━━━━━ Dataset extract ━━━━━
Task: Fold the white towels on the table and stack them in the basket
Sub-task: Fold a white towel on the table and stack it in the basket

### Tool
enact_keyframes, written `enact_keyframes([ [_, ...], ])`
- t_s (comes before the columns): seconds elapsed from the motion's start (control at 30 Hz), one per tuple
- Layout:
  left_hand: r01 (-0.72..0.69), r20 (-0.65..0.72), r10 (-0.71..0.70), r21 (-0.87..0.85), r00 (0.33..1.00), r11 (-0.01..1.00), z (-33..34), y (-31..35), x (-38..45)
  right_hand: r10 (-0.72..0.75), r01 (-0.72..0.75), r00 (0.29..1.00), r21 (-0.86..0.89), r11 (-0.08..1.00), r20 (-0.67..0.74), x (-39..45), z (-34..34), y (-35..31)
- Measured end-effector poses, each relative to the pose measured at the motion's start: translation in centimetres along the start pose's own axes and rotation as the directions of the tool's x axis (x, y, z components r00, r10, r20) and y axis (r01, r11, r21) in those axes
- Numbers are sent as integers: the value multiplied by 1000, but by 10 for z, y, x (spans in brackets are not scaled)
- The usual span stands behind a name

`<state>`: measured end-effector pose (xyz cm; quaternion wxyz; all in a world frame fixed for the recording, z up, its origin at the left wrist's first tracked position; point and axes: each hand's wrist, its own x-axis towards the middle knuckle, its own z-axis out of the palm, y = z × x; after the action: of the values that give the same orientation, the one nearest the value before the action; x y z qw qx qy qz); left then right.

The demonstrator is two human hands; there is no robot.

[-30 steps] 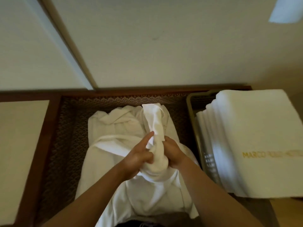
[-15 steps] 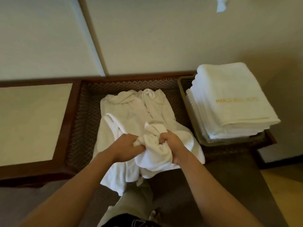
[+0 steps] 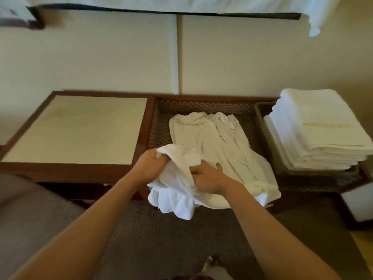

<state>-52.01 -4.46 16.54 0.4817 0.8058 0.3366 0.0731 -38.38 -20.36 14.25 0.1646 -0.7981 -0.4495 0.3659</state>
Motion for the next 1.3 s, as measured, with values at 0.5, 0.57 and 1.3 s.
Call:
enact_keyframes([
  [0.5,254,-77,-336,-503,939,826,-282,-199,-162,-293,286,956,287,914,-19,58,205,-250],
  [0.57,213,-149,-331,-515,932,831,-297,-213,-170,-310,286,950,280,916,45,62,220,-266],
  [1.3,273,-395,-158,255,905,928,-427,-281,-94,-206,61,938,455,888,277,211,232,-329],
])
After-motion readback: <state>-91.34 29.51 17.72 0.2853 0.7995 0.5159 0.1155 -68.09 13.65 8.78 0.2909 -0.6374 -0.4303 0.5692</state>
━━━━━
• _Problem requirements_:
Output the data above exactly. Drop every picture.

• _Output of the exercise_:
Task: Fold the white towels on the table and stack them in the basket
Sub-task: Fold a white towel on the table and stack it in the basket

### Tool
enact_keyframes, written `enact_keyframes([ [_, ...], ])`
- t_s (comes before the columns): seconds elapsed from the motion's start (control at 30 Hz), one per tuple
- Layout:
  left_hand: r01 (-0.72..0.69), r20 (-0.65..0.72), r10 (-0.71..0.70), r21 (-0.87..0.85), r00 (0.33..1.00), r11 (-0.01..1.00), z (-33..34), y (-31..35), x (-38..45)
  right_hand: r10 (-0.72..0.75), r01 (-0.72..0.75), r00 (0.29..1.00), r21 (-0.86..0.89), r11 (-0.08..1.00), r20 (-0.67..0.74), x (-39..45), z (-34..34), y (-35..31)
- Measured end-effector poses, each relative to the pose measured at the motion's start: translation in centimetres along the start pose's own axes and rotation as the directions of the tool's x axis (x, y, z components r00, r10, r20) and y axis (r01, r11, r21) in those axes
- Numbers are sent as integers: the value multiplied by 1000, but by 10 for z, y, x (spans in brackets are not scaled)
- The usual span stands behind a name

`<state>`: measured end-effector pose (xyz cm; quaternion wxyz; all in a world frame fixed for the recording, z up, its origin at the left wrist's first tracked position; point and axes: each hand's wrist, its own x-axis towards the middle knuckle, its own z-axis out of the palm, y = z × x; after the action: of the values that give the same orientation, the one nearest the value before the action; x y z qw qx qy qz); left then right.

The demonstrator is two human hands; there is no robot.

[-30 steps] 
[-15 steps] 
[+0 steps] 

<state>-52.01 -4.46 16.54 0.4817 0.8058 0.3366 0.0731 -38.38 -20.36 14.25 0.1646 -0.7981 -0.4495 0.3659</state>
Motion for the next 1.3 s, as measured, with values at 0.5, 0.57 and 1.3 s.
Call:
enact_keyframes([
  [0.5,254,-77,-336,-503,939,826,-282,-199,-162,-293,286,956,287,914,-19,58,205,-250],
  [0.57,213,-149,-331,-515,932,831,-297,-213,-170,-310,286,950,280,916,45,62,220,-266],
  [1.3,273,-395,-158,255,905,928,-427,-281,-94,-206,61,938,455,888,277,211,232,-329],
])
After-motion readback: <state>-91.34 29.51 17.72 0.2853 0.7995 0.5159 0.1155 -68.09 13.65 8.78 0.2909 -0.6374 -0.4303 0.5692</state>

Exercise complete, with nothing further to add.